リクエスト主さんだということに勝手に親近感を覚えていたもので、私は特に躊躇いもなくセミアクティブモードを解除した。
すると――――――。
「……たがい牽制し合っているこの現状を考慮に含めたとき、おまえに余計な時間を割いている暇はないと俺は判断する」
――――――淡々とした、けれどやけに周りに響く声音で、彼はよく分からない言葉を発していた。
何だろ。この人、ちょっと、普通じゃないかも。
背中がすっと、冷えていく感覚。
彼は私のそんな心中を構うこともなく、抑揚のない声で語り続けた。
「加えて俺は変異種狩りにより消耗の激しい状態にある。故におまえにはこの一撃でケリを付ける。外れた場合は――――――貴様はここに存在しなかったものとする」
意味は分からなかったけれど、その発言に危険な響きがあることは私でも察せた。
一撃? 私を存在しなかったものとする?
つまりこの人、私を亡き者にしようとしている……!?
咄嗟に私は、半歩後ずさった。けれどその合間にササとやらは、三、四歩で一気に距離を詰めてきた。

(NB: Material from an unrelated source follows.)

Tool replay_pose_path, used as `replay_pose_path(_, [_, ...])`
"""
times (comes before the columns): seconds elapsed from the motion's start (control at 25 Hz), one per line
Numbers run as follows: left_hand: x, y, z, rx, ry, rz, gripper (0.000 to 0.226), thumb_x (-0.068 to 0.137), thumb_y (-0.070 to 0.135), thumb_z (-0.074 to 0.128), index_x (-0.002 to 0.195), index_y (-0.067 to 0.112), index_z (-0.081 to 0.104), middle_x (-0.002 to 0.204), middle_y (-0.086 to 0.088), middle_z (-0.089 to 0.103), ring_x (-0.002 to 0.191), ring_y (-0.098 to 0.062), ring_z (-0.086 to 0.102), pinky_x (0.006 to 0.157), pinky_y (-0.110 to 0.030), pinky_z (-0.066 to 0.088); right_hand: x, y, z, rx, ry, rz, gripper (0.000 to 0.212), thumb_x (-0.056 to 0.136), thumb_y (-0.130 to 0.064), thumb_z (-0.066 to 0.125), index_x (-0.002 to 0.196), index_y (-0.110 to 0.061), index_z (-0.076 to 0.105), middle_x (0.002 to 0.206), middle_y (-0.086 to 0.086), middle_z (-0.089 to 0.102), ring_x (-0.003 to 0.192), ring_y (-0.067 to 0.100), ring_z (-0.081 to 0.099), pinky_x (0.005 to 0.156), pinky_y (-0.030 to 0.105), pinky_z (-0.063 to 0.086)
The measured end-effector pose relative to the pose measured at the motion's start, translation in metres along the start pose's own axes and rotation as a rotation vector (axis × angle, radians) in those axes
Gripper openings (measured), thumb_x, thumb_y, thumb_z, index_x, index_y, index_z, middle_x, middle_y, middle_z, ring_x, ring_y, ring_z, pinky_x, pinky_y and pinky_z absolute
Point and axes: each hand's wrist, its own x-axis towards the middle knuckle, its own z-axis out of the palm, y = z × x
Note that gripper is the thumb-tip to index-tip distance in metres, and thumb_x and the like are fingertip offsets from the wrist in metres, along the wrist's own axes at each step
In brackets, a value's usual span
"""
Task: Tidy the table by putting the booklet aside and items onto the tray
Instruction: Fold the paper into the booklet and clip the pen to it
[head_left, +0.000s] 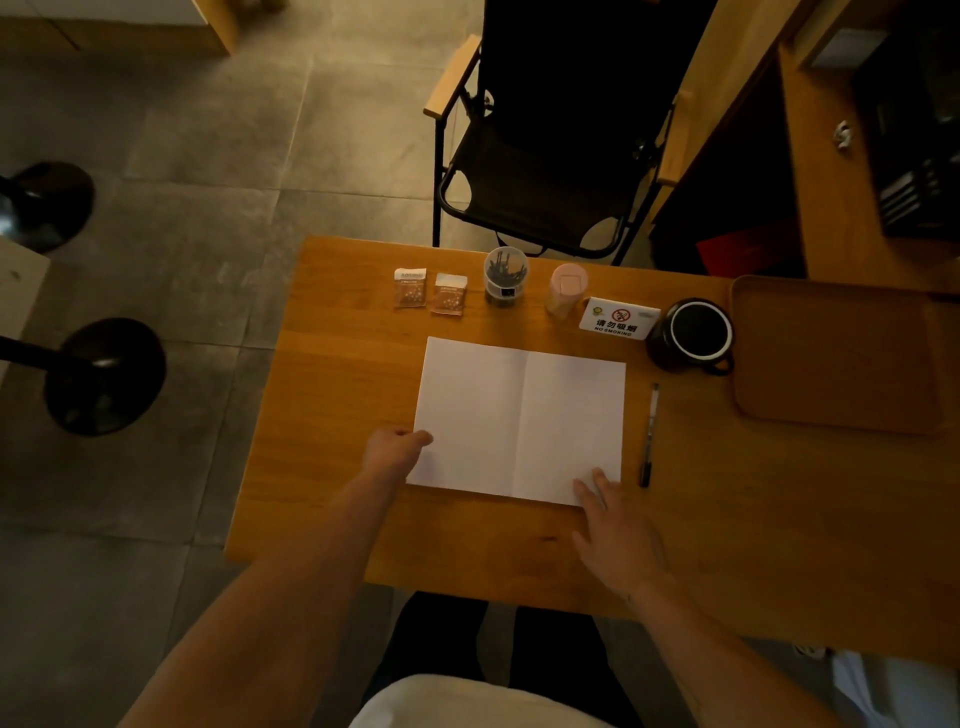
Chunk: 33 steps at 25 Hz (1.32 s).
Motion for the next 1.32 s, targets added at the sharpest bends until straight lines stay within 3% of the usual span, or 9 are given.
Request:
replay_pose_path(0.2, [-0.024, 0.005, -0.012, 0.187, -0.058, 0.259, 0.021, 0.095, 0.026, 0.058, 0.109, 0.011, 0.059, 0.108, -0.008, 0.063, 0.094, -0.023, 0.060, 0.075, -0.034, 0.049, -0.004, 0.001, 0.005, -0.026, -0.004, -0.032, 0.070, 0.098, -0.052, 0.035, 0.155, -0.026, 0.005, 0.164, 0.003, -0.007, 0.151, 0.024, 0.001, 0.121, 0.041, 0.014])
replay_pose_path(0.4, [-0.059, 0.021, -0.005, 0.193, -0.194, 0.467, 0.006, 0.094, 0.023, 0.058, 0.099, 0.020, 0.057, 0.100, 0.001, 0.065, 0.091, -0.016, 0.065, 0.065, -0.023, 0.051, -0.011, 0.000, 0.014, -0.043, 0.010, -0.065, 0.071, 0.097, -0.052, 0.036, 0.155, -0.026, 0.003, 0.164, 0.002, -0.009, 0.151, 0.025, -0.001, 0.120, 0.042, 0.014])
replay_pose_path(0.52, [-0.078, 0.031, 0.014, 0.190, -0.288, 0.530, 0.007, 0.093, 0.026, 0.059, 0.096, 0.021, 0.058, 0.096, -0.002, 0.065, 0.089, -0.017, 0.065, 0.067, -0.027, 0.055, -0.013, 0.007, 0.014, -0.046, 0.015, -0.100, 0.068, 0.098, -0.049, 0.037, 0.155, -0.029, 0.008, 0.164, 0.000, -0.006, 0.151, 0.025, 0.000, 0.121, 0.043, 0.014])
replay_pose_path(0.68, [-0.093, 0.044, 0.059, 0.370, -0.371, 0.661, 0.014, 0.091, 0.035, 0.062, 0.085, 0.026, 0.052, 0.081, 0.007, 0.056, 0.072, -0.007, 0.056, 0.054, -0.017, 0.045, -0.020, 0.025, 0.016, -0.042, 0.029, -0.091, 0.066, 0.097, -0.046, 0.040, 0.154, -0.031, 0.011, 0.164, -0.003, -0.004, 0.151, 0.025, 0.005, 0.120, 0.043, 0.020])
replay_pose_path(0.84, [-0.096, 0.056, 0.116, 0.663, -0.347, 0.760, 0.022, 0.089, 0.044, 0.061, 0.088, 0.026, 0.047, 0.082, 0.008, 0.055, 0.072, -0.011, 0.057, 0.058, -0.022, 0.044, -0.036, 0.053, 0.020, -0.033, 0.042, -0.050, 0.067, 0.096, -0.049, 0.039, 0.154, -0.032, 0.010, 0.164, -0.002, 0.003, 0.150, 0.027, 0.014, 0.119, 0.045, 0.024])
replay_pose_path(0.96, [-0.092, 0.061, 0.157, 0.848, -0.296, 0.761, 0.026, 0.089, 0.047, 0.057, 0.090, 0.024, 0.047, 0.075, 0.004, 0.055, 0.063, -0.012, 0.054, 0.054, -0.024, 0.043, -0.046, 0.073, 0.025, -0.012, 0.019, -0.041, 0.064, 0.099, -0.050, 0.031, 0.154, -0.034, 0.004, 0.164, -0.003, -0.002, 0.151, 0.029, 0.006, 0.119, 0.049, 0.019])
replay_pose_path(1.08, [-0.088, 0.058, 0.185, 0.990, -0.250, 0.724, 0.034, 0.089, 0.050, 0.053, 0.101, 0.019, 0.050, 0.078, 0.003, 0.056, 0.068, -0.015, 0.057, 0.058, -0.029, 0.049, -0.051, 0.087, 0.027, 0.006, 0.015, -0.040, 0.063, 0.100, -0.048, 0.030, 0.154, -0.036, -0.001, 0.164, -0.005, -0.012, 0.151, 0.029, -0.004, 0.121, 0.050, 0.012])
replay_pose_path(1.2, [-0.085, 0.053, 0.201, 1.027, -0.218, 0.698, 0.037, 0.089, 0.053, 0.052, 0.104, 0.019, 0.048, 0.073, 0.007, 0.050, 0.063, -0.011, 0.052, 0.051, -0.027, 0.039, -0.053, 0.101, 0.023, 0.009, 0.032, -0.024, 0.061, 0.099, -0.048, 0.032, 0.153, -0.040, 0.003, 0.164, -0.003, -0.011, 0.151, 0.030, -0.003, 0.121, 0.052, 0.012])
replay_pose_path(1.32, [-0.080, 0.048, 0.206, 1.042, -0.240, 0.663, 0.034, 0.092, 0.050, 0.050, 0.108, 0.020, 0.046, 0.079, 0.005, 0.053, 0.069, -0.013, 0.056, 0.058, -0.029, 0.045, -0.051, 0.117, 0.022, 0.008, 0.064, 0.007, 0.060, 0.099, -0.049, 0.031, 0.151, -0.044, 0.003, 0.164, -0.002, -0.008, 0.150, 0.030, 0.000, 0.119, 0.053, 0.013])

そして彼は、悪魔の構えを取った。私の眼前に向けて腕を突き出し、親指と人差し指を丸めたのだ。
【デコピンスマッシュ】――――――且つて自らの手で生み出してしまった非人道的スキルの名前が、私の脳裏を過ぎった。
不幸中の幸いだったのは、“溜め”の時間があまりなかったこと。それが彼からのせめてもの情けだったのかどうかは分からない。

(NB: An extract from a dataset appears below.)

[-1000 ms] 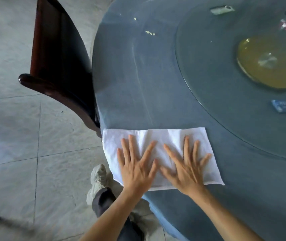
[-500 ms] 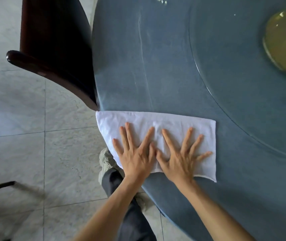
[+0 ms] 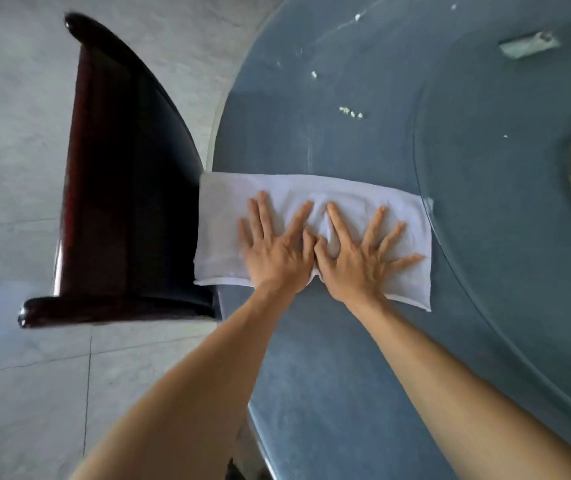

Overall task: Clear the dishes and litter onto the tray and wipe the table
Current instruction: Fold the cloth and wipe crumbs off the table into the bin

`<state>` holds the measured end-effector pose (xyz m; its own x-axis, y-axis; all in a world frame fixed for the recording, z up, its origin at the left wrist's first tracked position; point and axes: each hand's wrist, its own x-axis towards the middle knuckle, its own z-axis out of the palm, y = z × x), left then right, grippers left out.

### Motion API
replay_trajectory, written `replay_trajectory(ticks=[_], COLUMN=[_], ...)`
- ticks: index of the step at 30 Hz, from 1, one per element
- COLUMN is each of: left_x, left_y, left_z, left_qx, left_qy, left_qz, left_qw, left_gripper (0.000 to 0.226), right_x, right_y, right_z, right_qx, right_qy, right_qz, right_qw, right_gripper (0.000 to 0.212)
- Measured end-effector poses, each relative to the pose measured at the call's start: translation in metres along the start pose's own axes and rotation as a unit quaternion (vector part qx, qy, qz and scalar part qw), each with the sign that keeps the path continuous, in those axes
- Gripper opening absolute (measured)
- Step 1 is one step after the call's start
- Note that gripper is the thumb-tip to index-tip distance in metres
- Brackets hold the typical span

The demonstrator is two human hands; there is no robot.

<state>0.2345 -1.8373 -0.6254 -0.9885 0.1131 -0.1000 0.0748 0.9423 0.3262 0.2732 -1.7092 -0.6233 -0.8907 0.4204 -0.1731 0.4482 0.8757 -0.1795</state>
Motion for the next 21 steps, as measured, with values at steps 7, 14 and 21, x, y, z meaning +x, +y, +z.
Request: replay_trajectory(ticks=[7, 14, 21], left_x=[0.152, 0.278, 0.395], left_y=[0.002, 0.011, 0.035], left_z=[-0.016, -0.026, -0.027], left_qx=[0.003, 0.020, 0.027], left_qy=[-0.013, -0.033, -0.029], left_qz=[0.079, 0.141, 0.182], left_qw=[0.997, 0.989, 0.983], left_gripper=[0.055, 0.054, 0.053], right_x=[0.129, 0.230, 0.335], right_y=[-0.046, -0.083, -0.115], right_z=[-0.010, -0.021, -0.039], right_qx=[-0.002, 0.014, 0.022], right_qy=[0.018, 0.055, 0.058], right_qz=[0.064, 0.137, 0.193], right_qw=[0.998, 0.989, 0.979], right_gripper=[0.064, 0.061, 0.059])
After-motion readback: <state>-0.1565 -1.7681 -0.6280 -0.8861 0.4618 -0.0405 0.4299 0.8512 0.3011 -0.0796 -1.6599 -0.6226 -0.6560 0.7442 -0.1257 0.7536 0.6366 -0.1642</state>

いずれにせよ、人差し指に込められたエネルギーは残酷に放たれた。ぎゅっと目を瞑る。
ぱすっと、空気砲のような乾いた音が響いた。と同時に僅かな振動も。
恐る恐る目を開けると、先と変わらずササの姿がそこにあった。どうやらデコピンスマッシュは不発――――[持久]に20のダメージを入れるだけで終わったらしい。
ササはなぜかうむ、と満足気に頷いて、踵を返した。
逃げなければ。奴の気が逸れたこの瞬間に、すぐさま逃げなければ。
このときの私の脳内は、それ一色だった。デコピンを怖がる余り腰が引けていることだったり、足に力が入っていないことなんて、全然考えが及ばなかった。
それゆえ身を翻して走り出そうとした瞬間盛大にすっ転び、茂みに倒れ込んだのは、最早当然にして必然なのであった。
私はフィールドギミック[茨]によりダメージを受け、ホームに強制送還された。